I recommend using Wheeler to build and run, as I've tested this.

To Do

  • Put example parameter file online
  • Check whether a vanilla checkout builds
  • Update benchmark results
  • Next meeting: Next Wed, 12:00 EST (tentatively); continue with FunHPC in Cactus

Mini-Workshop #3 at Perimeter: Dec 21-22, 2016

Roland Haas and Erik Schnetter met at Perimeter to design a parallelization scheme for relativistic hydro code with FunHPC. Here is a rough description of the outcome of our discussions.

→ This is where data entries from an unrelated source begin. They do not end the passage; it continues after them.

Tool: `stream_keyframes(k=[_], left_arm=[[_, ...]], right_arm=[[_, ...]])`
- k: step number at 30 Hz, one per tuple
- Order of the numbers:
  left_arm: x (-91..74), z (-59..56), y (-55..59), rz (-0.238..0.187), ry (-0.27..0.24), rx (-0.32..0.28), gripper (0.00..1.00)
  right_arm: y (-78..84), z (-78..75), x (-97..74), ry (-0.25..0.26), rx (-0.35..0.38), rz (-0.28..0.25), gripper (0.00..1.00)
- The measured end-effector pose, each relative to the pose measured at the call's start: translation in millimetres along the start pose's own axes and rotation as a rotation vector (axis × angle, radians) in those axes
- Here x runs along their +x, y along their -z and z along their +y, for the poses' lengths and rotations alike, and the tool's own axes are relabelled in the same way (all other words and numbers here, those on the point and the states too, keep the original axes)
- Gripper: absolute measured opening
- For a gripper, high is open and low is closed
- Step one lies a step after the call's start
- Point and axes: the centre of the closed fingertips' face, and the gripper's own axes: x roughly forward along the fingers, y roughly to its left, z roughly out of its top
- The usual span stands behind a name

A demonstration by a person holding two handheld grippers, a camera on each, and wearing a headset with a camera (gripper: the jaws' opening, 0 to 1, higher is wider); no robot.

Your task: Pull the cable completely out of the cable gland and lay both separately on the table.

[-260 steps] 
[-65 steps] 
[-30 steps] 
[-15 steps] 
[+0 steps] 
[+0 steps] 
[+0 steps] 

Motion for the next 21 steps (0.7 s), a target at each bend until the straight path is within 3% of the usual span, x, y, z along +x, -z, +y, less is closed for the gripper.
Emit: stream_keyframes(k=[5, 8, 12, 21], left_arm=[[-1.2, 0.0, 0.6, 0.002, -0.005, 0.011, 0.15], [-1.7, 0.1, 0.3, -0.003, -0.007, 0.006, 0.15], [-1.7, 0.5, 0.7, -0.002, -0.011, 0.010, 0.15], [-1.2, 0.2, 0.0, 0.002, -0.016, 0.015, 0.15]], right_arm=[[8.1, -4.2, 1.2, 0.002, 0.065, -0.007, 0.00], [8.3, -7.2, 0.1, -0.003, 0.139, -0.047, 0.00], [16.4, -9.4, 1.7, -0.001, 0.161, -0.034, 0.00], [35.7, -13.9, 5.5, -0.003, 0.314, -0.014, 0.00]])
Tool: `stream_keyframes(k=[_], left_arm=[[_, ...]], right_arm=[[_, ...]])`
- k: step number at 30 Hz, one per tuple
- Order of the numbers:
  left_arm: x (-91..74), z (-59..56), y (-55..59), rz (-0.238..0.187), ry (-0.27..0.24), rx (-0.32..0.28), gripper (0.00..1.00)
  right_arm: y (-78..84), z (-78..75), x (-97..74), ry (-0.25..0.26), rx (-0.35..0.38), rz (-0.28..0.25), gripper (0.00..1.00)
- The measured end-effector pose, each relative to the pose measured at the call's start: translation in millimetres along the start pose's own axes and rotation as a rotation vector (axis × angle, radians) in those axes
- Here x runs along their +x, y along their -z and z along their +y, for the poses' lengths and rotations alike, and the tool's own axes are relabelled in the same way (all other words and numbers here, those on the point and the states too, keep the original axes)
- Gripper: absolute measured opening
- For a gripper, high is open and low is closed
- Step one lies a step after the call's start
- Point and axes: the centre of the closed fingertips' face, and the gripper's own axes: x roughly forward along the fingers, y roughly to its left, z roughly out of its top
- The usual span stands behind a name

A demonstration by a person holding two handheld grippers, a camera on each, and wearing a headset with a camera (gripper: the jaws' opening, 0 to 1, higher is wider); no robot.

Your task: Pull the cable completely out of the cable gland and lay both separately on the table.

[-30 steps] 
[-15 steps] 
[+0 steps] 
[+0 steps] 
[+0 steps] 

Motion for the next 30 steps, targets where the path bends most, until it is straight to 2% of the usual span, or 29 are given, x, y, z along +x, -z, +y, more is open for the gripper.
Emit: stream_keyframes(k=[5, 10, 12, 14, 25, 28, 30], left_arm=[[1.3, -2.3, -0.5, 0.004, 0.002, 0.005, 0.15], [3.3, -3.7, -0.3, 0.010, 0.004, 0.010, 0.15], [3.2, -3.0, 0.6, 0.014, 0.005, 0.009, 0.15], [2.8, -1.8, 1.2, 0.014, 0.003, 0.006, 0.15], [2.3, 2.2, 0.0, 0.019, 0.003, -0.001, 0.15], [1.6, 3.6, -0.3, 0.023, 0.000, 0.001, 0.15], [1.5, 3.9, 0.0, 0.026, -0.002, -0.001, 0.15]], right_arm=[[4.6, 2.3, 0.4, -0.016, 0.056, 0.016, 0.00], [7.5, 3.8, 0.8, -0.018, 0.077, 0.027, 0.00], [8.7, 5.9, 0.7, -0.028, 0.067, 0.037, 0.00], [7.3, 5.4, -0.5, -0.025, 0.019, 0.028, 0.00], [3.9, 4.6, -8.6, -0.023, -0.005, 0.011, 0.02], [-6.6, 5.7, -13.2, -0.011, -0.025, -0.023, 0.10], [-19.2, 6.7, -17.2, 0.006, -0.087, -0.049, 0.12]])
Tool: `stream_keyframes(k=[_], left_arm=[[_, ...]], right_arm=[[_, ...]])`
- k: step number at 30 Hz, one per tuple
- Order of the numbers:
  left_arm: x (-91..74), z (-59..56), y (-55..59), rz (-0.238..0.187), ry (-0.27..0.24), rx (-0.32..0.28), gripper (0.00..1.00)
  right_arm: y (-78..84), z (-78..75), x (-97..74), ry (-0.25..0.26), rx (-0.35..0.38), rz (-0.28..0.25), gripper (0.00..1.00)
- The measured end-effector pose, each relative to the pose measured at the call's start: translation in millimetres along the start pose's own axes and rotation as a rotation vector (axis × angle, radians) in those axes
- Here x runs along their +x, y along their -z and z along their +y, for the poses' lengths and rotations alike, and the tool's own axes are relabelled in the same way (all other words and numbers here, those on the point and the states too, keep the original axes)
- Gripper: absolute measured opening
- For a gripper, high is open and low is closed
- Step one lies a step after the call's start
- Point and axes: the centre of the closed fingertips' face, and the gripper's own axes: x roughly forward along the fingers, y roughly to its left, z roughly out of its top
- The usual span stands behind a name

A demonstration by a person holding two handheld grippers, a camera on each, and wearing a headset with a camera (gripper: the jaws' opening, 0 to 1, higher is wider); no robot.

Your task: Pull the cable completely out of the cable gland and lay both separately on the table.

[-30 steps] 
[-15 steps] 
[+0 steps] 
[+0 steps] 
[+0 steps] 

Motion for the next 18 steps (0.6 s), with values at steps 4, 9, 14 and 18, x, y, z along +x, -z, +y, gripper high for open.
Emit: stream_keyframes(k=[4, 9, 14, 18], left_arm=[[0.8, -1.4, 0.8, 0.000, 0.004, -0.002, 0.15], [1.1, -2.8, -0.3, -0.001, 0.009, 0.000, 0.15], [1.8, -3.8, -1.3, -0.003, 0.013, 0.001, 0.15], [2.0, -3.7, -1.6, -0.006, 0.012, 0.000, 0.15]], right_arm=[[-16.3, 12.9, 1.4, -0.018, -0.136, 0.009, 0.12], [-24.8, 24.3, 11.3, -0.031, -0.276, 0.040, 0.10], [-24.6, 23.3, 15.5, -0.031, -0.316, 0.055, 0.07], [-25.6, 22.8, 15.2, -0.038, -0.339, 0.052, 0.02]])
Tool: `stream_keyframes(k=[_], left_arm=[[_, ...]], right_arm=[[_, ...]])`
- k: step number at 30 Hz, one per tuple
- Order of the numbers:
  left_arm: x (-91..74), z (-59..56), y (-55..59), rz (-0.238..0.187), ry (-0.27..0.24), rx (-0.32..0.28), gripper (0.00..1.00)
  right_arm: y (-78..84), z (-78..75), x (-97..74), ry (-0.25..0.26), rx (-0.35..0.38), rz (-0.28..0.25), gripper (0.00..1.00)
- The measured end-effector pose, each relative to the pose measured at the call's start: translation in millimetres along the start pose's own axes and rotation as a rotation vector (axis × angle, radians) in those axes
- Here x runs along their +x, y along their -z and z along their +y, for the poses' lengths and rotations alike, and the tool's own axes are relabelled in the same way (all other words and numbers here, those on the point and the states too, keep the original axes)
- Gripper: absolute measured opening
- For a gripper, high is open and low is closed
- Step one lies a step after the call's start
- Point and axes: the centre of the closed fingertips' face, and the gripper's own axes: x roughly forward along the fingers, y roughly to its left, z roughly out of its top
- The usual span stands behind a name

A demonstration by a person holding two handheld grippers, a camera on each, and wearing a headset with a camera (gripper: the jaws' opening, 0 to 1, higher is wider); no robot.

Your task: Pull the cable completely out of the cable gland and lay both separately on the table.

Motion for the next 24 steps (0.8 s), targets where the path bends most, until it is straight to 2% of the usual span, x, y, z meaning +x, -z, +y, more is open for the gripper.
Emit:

In principle, this follows the scheme outlined above:

- the code is written in a mostly point-wise manner - we determined that the code accesses about 200 Bytes of memory per grid point, and thus a per-thread block size of 8x4x4 should work well - each such block is scheduled as a separate FunHPC thread - each scheduled routine then loops over the blocks and starts the threads

To overlap communication and computation, one needs to ensure that communication and computation occur "at the same time", i.e. are scheduled next to each other. This means that the hydro RHS needs to be scheduled in MoL_PostStep where the hydro state vector is synchronized. The details how this can happen are slightly involved since this involves also McLachlan setting the ADMBase variable, setting Tmunu, calling con2prim, etc., and this part hasn't been implemented yet.

The general design is:

1. Schedule the RHS calculations for each block. The blocks that need boundary data are scheduled, but wait for a trigger. Interior blocks can start right away. 2. Schedule state vector synchronization. 3. Toggle the trigger that allows the boundary block threads to start. 4. Possibly schedule some other, independent routines. 5. Wait for all RHS threads to finish.

As describe above, this would not yet work since the RHS requires con2prim to have run, and con2prim runs pointwise, so it needs to run after the state vector boundary conditions have been applied. Our current rough idea is to run con2prim only in the interior (and thus before the state vector boundary conditions), and synchronize the primitive variables together with the hydro state vector.

A snapshot of the hydro code is in the rhaas/hydrofuntoy branch of Zelmani (git clone -b rhaas/hydrofuntoy

The snapshot in 138ef6bb of Zelmani is able to evolve static_tov without crashing.